╭──
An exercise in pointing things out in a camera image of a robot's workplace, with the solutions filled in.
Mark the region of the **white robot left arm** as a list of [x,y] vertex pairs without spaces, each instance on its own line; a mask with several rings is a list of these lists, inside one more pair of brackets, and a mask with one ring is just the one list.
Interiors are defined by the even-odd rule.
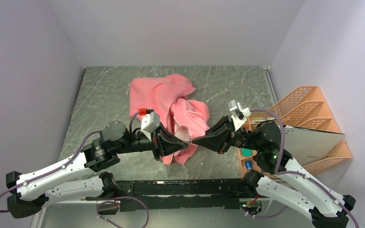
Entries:
[[155,159],[186,149],[187,142],[169,133],[163,125],[149,136],[132,134],[118,121],[109,123],[99,138],[53,165],[27,174],[6,175],[11,192],[9,213],[16,219],[36,214],[44,207],[75,198],[110,200],[119,193],[113,174],[105,170],[120,162],[119,154],[152,151]]

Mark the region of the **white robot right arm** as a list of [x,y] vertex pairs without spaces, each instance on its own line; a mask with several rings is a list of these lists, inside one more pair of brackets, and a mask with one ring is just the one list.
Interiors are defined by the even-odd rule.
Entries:
[[263,121],[252,131],[236,128],[233,122],[233,118],[221,118],[192,143],[218,154],[230,147],[256,151],[252,159],[261,171],[248,170],[241,178],[246,196],[276,200],[305,216],[316,228],[346,228],[349,220],[359,227],[351,213],[355,198],[329,189],[285,150],[285,130],[280,120]]

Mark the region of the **pink zip-up jacket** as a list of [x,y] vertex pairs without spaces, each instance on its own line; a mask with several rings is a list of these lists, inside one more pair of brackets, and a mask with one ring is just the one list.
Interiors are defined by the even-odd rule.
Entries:
[[194,91],[191,81],[180,74],[136,78],[129,85],[129,117],[139,109],[153,109],[177,138],[188,142],[204,136],[209,129],[209,108],[189,99]]

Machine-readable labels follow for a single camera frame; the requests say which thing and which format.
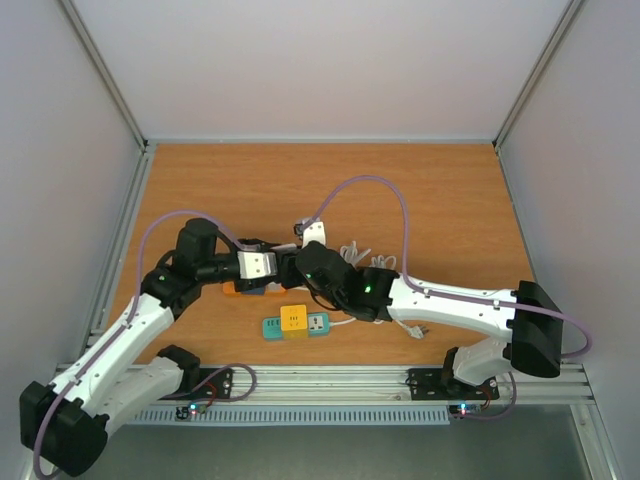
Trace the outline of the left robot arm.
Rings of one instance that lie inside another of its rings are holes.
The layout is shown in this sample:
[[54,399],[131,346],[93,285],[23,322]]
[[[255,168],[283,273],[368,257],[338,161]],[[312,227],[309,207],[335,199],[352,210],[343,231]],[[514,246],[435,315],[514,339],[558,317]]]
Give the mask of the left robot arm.
[[189,398],[201,386],[199,360],[169,346],[131,379],[123,374],[139,354],[198,300],[207,284],[277,275],[272,245],[239,240],[212,217],[196,213],[173,249],[148,273],[119,318],[70,367],[19,396],[20,440],[32,453],[32,476],[77,477],[99,458],[109,438],[144,406],[163,397]]

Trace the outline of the teal power strip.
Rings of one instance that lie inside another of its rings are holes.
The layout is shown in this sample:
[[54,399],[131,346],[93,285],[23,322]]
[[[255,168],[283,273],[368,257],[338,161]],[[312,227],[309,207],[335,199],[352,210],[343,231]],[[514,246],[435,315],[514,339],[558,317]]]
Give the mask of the teal power strip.
[[[327,313],[309,313],[308,337],[322,337],[329,334],[329,316]],[[267,317],[262,320],[262,336],[267,341],[284,340],[280,317]]]

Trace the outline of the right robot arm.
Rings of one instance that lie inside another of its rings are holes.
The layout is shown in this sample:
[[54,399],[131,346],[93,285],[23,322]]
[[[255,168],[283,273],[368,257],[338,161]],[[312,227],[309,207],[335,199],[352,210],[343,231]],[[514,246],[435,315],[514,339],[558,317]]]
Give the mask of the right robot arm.
[[444,390],[463,396],[491,377],[512,371],[556,378],[562,360],[563,321],[545,307],[535,283],[518,290],[473,290],[430,283],[376,267],[354,267],[317,241],[276,255],[276,279],[284,288],[305,286],[332,310],[357,320],[425,320],[475,331],[484,340],[447,353]]

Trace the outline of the yellow plug adapter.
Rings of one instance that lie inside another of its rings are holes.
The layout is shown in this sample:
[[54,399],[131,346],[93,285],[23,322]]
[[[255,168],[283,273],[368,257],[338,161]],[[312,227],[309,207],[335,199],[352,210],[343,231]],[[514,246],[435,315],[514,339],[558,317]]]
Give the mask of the yellow plug adapter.
[[284,340],[307,338],[309,336],[307,307],[304,304],[282,306],[280,329]]

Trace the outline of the white cube socket adapter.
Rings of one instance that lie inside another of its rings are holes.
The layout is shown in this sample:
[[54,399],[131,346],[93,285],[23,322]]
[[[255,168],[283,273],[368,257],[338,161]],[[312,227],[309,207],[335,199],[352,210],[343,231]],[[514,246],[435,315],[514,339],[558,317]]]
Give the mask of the white cube socket adapter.
[[295,243],[280,244],[270,248],[271,251],[276,253],[286,253],[296,251],[297,249],[298,246]]

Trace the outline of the grey white plug adapter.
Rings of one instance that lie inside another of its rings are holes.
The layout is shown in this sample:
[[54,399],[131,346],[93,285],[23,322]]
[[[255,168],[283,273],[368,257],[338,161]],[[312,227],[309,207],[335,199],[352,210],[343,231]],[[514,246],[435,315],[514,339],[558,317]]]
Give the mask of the grey white plug adapter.
[[265,286],[265,293],[269,295],[279,295],[285,292],[286,290],[280,284],[269,283]]

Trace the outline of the blue cube socket adapter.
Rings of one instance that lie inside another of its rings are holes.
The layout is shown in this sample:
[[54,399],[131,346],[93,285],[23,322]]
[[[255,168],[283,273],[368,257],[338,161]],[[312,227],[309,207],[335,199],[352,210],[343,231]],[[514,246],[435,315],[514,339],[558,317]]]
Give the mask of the blue cube socket adapter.
[[257,288],[253,288],[250,290],[246,290],[243,292],[243,295],[258,295],[258,296],[262,296],[266,293],[266,287],[262,286],[262,287],[257,287]]

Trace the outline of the orange power strip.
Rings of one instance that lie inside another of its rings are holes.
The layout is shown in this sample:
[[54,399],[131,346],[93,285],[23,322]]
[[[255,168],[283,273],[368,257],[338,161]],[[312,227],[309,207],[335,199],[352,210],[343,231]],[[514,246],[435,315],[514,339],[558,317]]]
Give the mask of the orange power strip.
[[[246,291],[246,290],[243,290],[243,291],[238,290],[233,282],[227,282],[227,283],[224,283],[222,285],[222,292],[227,296],[258,296],[258,295],[243,295],[244,291]],[[279,296],[279,295],[269,295],[269,294],[265,293],[262,296]]]

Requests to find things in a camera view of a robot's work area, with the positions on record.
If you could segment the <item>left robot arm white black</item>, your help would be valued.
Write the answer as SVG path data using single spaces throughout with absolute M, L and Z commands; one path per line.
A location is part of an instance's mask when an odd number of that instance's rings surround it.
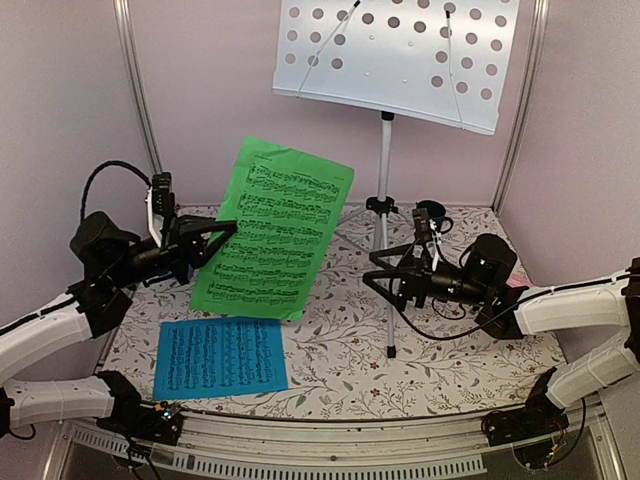
M 101 427 L 131 435 L 148 426 L 137 389 L 119 372 L 72 381 L 20 383 L 15 375 L 67 346 L 97 339 L 120 326 L 129 290 L 168 279 L 189 283 L 237 231 L 234 221 L 171 214 L 161 238 L 141 239 L 103 211 L 84 218 L 70 242 L 84 277 L 53 301 L 1 329 L 1 432 L 50 420 L 94 417 Z

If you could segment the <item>green sheet music page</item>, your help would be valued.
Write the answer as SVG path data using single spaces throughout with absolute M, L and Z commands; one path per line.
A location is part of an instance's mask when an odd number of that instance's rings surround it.
M 217 213 L 237 231 L 200 268 L 191 309 L 300 320 L 354 177 L 349 166 L 246 137 Z

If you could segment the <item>white perforated music stand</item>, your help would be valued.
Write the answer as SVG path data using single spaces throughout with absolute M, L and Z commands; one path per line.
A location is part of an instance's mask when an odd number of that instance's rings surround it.
M 389 243 L 393 122 L 495 133 L 519 2 L 284 1 L 272 89 L 379 113 L 374 247 Z

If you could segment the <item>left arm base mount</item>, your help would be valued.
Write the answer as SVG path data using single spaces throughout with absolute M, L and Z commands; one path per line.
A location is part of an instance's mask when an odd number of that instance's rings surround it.
M 144 403 L 137 389 L 117 371 L 102 371 L 97 377 L 106 384 L 114 400 L 111 413 L 96 420 L 99 428 L 125 439 L 178 444 L 184 417 L 177 403 Z

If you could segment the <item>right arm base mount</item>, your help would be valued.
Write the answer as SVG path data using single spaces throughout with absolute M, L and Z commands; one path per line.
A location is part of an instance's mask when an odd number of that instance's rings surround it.
M 569 426 L 565 409 L 558 408 L 546 396 L 550 378 L 542 375 L 536 381 L 522 407 L 493 411 L 482 418 L 481 430 L 490 446 L 561 432 Z

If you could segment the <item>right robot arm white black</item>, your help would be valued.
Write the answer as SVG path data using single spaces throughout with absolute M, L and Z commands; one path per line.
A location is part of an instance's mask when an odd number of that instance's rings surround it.
M 639 371 L 639 262 L 608 277 L 555 287 L 512 287 L 517 256 L 505 240 L 482 234 L 459 265 L 439 263 L 411 244 L 370 254 L 376 270 L 363 276 L 398 314 L 427 299 L 476 307 L 478 329 L 498 340 L 547 331 L 615 326 L 616 334 L 579 359 L 542 374 L 517 415 L 517 427 L 537 436 L 581 398 Z
╰──
- _TASK OBJECTIVE_
Please return every line of the material above that includes "mount".

- _SOLUTION TO THE PROBLEM_
If you could segment the <item>left arm base mount</item>, your help would be valued.
If you could segment the <item>right arm base mount</item>, your help would be valued.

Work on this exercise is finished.